Anécdotas de su Willys, Fredy tiene miles como cuando se lo llevó de trasteo hasta Ipiales, frontera con Ecuador, cargado con una cama, armario, menaje de cocina, sillas, mesas, dos niños, dos adultos y tres gallinas. ¿Qué cuanto tarde?, me dice, 8 días y 8 noches; fue tan cansado que no lo volvería a hacer en mi vida. Le pregunto a Fredy que es lo que más le gusta en el mundo y me contesta de seguido: los carros. ¿Y cuál es el mejor del mercado? El Willys, me dice, es lo máximo.
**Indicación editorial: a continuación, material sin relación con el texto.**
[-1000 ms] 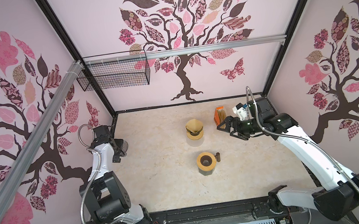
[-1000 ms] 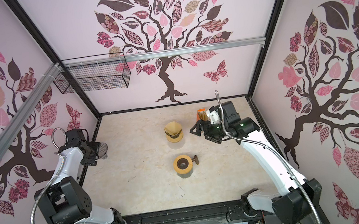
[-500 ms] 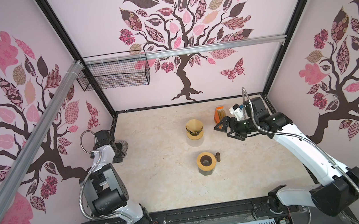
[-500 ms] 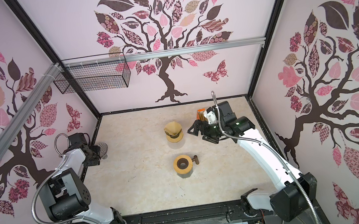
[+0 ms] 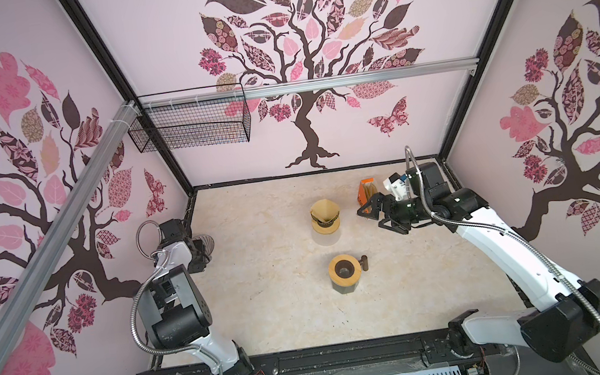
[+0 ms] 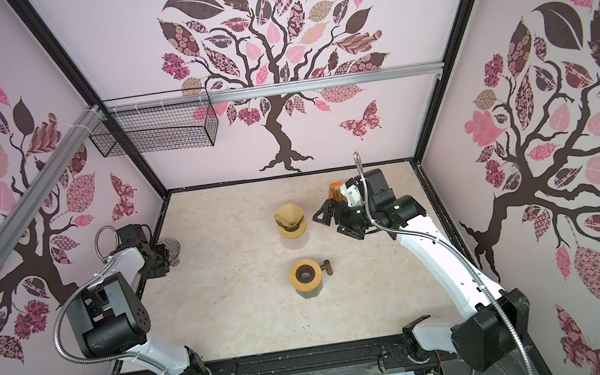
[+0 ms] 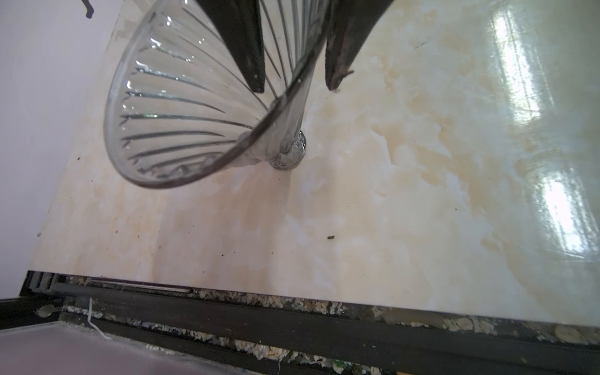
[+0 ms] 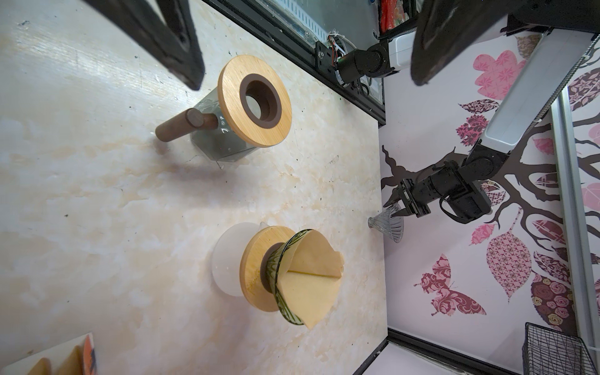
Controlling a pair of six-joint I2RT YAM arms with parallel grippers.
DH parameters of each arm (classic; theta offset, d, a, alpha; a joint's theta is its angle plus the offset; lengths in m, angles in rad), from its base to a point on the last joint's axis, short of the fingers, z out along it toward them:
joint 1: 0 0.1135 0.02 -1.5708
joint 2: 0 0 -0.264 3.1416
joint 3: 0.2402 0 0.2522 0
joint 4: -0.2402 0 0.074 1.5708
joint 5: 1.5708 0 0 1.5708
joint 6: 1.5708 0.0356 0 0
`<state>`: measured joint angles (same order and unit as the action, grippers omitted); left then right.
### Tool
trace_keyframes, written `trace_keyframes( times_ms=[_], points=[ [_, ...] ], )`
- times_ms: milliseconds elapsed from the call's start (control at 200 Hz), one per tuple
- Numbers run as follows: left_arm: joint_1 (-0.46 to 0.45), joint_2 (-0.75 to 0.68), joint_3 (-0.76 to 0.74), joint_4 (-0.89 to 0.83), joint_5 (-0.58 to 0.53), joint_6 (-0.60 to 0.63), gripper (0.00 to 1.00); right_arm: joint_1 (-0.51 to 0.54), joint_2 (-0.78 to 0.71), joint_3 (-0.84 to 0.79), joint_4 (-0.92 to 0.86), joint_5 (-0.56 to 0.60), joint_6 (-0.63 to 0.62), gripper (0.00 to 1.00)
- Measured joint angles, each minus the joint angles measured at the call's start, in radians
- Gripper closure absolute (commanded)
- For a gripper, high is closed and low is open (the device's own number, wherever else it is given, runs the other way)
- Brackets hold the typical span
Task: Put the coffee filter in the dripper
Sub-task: 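Close the left gripper on the rim of the glass dripper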
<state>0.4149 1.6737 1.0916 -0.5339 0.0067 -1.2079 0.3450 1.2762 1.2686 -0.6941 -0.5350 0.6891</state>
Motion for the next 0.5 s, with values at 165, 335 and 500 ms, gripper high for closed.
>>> trace_keyframes(
  times_ms=[165,335,500],
  points=[
    [0.000,0.007,0.000,0.002,0.003,-0.002,0.77,0.000,0.000,-0.013,0.003,0.004,0.003,0.00],
    [0.003,0.007,0.000,0.002,0.004,0.000,0.89,0.000,0.000,-0.018,0.007,0.008,0.004,0.00],
    [0.003,0.008,0.001,0.024,0.019,-0.001,0.97,0.000,0.000,-0.018,0.011,0.008,0.004,0.00]
  ],
)
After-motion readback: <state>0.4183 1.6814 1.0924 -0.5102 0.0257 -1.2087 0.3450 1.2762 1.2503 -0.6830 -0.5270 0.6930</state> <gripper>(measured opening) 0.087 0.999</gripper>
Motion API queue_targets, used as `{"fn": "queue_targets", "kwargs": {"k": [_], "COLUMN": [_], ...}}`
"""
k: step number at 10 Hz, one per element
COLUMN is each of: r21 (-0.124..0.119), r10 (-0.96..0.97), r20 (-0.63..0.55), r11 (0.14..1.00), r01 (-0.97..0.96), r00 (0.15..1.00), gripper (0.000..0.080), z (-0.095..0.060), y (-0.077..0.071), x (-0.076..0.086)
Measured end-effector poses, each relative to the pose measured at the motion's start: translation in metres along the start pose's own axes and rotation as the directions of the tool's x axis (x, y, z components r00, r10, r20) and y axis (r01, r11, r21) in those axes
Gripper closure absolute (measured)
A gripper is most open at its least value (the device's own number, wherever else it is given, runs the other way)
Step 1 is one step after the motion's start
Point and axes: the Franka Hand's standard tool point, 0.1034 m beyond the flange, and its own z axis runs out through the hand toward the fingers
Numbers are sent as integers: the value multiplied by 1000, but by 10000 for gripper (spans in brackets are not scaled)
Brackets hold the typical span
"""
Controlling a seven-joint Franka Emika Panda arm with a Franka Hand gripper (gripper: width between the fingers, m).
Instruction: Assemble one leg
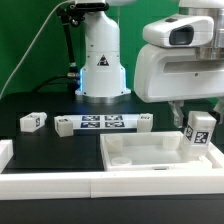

Pocos coches han resistido a tantos años y a tantas cargas como éste de pequeño tamaño, peso ligero, gran fuerza y tracción a las cuatro ruedas fabricado en Estados Unidos durante la Segunda Guerra Mundial y que llegó a Colombia en los años cincuenta cuando el gobierno de Rojas Pinilla importó 1.000 de ellos para incentivar el desarrollo campesino. En el eje cafetero son todo un símbolo nacional y también se los conoce con el nombre de yipaos. Lo mismo sirven para transportar descomunales cargas de café -como los 25 sacos de 40 kilos cada uno que caben en el de Fredy-, arroz, plátanos, bombas de agua, abono, material de construcción o pasajeros.
Qué delicia pasear por estas veredas entre plantas de café, frijoles, lulos, bananos, granadillas, yucas, maracuyás y aguacates encima de uno de estos coches del que alguien alguna vez dijo que es fiel como un perro, ágil como una cabra y solidó como una mula.